Digital camera pioneer Willard S. Boyle dies
updated 06:35 pm EDT, Thu May 19, 2011
Inventor won Nobel Prize for work on imaging
Willard Sterling Boyle, a physicist credited with pioneering the CCD sensor for imaging devices such as digital cameras, recently died at a hospital near his home in Wallace, Nova Scotia, at the age of 86. Boyle worked with fellow Bell Laboratories scientist George E. Smith in the fall of 1969 to invent the charge-coupled device as a possible technology for computer memory.
The CCD served better purpose as an imaging sensor, paving the way for development of new devices such as camcorders, scanners, and new cameras.
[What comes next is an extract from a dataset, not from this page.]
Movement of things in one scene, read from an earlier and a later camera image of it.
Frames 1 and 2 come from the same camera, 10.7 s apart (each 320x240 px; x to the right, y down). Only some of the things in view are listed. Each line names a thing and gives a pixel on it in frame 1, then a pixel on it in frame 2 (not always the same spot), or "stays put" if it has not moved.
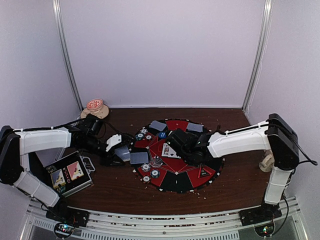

Boyle shared the 2009 Nobel Prize in Physics with George E. Smith for their work associated with the CCD.
"The CCD has provided new possibilities to visualize the previously unseen," the Nobel committee said at the time of the award. "It has given us crystal clear images of distant places in our universe as well as the depths of the oceans."
Aside from the CCD, Boyle also helped to invent other technologies such as the ruby laser and semiconductor injection laser, according to details posted in a LA Times obituary. He is named in 13 patents and also helped to select lunar landing sites during the Apollo missions.
Boyle is survived by his wife, a son, two daughters, 10 grandchildren, and a great-grandchild.